Desde então, tem vindo a ultrapassar os limites do possível sobre uma bicicleta, construindo uma carreira marcada pela inovação e pela procura constante de novos desafios. Em 2024, entrou para a história ao completar o maior loop de sempre do mundo em BMX — mais um capítulo numa trajetória definida pela ambição, pela precisão e pela vontade de levar o desporto a territórios inexplorados. Foi um encontro casual com o BMX na sua cidade natal, Kalamata, que despertou em Ntavoutian a dedicação de toda uma vida. Inspirado pelo seu pai, um exímio ciclista de estrada e de BTT, gravitou em torno dos desafios técnicos e das manobras cheias de adrenalina do BMX - incluindo a conquista do maior circuito completo de sempre do mundo em 2024.
Atualmente reconhecido como uma das maiores referências mundiais em manobras de loop, George Ntavoutian fez desta acrobacia a sua imagem de marca. Dominar um loop aberto exige uma combinação rara de velocidade, técnica e coragem: o ciclista acelera até atingir uma velocidade extrema, percorre um gigantesco loop invertido completamente de cabeça para baixo e é projetado para uma aterragem precisa do outro lado. Uma manobra tão espetacular quanto exigente, onde qualquer margem de erro é praticamente inexistente.
Mas na água tudo mudou. Em vez de descolar de uma rampa fixa, o jovem de 27 anos teve de navegar ao sabor do vento, das ondas e das velocidades variáveis dos barcos, acrescentando camadas de incerteza a um truque a que estava tão habituado.
Como Ntavoutian superou os contratempos para ter sucesso
Mas o caminho até ao sucesso esteve longe de ser tranquilo. Ao longo do dia, Ntavoutian enfrentou uma sucessão de contratempos: bateu com força na canela após uma tentativa falhada e chegou mesmo a perder um sapato a meio de outra aproximação. Cada erro deixava marcas, tanto físicas como mentais, tornando cada vez mais evidente a reduzida margem para falhar.
"Fiquei mesmo assustado", confessou mais tarde.

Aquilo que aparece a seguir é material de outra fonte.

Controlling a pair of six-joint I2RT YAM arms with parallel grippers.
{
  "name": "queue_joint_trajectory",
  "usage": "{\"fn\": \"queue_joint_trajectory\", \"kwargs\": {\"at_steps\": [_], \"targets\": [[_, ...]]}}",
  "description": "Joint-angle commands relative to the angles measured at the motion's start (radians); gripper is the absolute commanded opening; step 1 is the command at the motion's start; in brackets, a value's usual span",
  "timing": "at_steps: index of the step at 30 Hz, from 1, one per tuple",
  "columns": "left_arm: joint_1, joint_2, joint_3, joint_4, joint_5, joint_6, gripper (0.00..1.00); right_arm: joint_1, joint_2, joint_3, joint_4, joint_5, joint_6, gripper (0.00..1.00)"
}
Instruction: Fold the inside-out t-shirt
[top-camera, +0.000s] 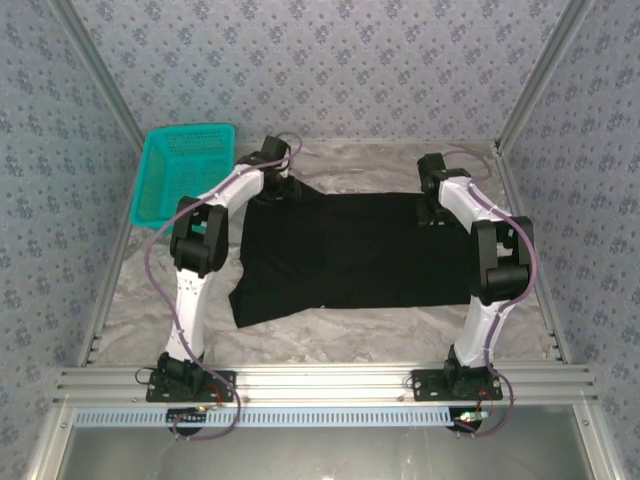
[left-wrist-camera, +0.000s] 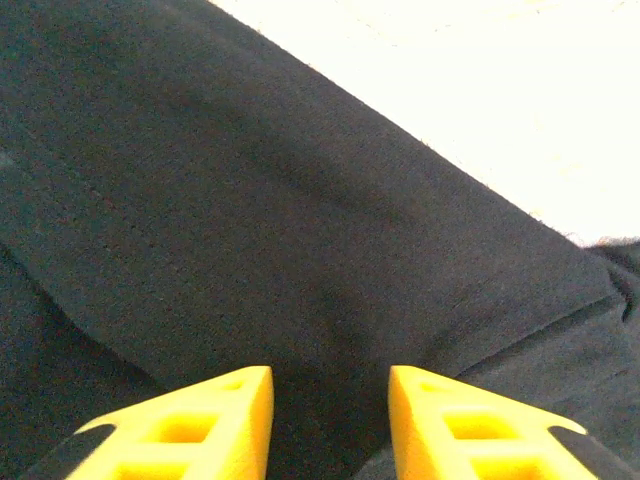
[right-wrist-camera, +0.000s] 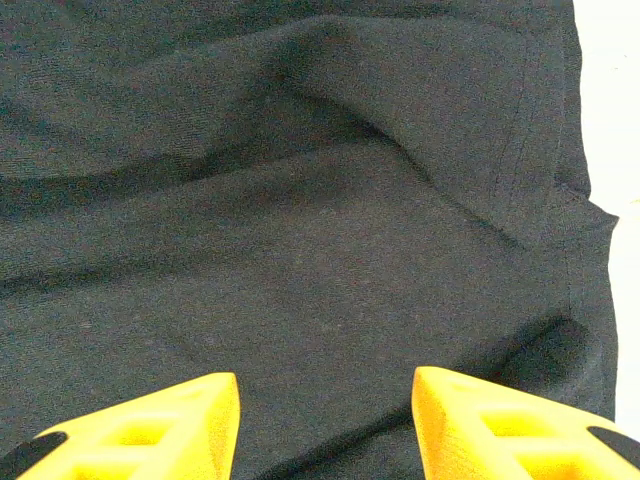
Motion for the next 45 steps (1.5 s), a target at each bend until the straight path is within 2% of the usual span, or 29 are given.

Ainda assim, recusou-se a desistir. Entre a dor, a frustração e a pressão crescente, continuou a regressar ao ponto de partida, ajustando cada detalhe e procurando a execução perfeita. A persistência acabou por ser recompensada quando encontrou a combinação certa de velocidade, sincronização e coragem, concretizando finalmente a histórica transferência de barco para barco.

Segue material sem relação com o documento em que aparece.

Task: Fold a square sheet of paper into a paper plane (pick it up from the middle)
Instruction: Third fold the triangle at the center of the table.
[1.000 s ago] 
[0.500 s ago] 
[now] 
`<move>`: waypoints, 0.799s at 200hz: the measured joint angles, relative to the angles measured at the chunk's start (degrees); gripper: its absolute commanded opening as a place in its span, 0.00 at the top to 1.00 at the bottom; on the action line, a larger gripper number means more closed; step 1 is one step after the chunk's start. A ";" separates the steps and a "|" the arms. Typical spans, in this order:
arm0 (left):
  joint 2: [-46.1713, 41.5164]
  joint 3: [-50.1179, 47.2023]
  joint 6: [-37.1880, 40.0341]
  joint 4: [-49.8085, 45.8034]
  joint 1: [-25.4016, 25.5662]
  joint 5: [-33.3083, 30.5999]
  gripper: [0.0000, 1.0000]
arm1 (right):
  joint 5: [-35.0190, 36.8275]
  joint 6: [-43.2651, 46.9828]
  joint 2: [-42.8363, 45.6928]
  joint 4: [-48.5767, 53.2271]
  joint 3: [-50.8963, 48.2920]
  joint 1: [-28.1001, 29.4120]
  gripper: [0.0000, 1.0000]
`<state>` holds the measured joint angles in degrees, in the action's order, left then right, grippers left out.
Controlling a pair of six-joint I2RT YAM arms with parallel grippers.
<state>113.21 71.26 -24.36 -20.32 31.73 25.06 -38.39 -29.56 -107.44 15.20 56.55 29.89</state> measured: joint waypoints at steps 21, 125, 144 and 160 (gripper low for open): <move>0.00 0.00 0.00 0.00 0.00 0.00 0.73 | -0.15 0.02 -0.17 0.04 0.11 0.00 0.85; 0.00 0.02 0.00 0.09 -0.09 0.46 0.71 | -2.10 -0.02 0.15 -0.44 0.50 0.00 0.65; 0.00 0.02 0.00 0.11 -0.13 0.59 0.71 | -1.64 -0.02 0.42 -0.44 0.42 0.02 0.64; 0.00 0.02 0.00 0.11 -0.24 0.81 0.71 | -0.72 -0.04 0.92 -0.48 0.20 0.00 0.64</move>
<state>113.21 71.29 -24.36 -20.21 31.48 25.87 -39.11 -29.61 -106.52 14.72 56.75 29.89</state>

Ligação com os Países Baixos
O facto de esta estreia mundial ter acontecido nos Países Baixos está longe de ser uma coincidência. Para George Ntavoutian, o país ocupa um lugar especial na sua história. Foi aos 14 anos, durante uma viagem para andar de bicicleta, que descobriu o skatepark Area51, em Eindhoven, e se apaixonou definitivamente pelo BMX. Pouco tempo depois, em Roterdão, concretizou o seu primeiro backflip — um momento decisivo no início do seu percurso na modalidade.
Anos mais tarde, regressou aos Países Baixos e voltou a encontrar inspiração naquilo que mais caracteriza o país: a água. Dessa ligação nasceu uma ideia tão improvável quanto ambiciosa. O resultado foi uma acrobacia inédita que desafia a lógica, ultrapassa os limites da modalidade e acrescenta mais um capítulo à história do BMX.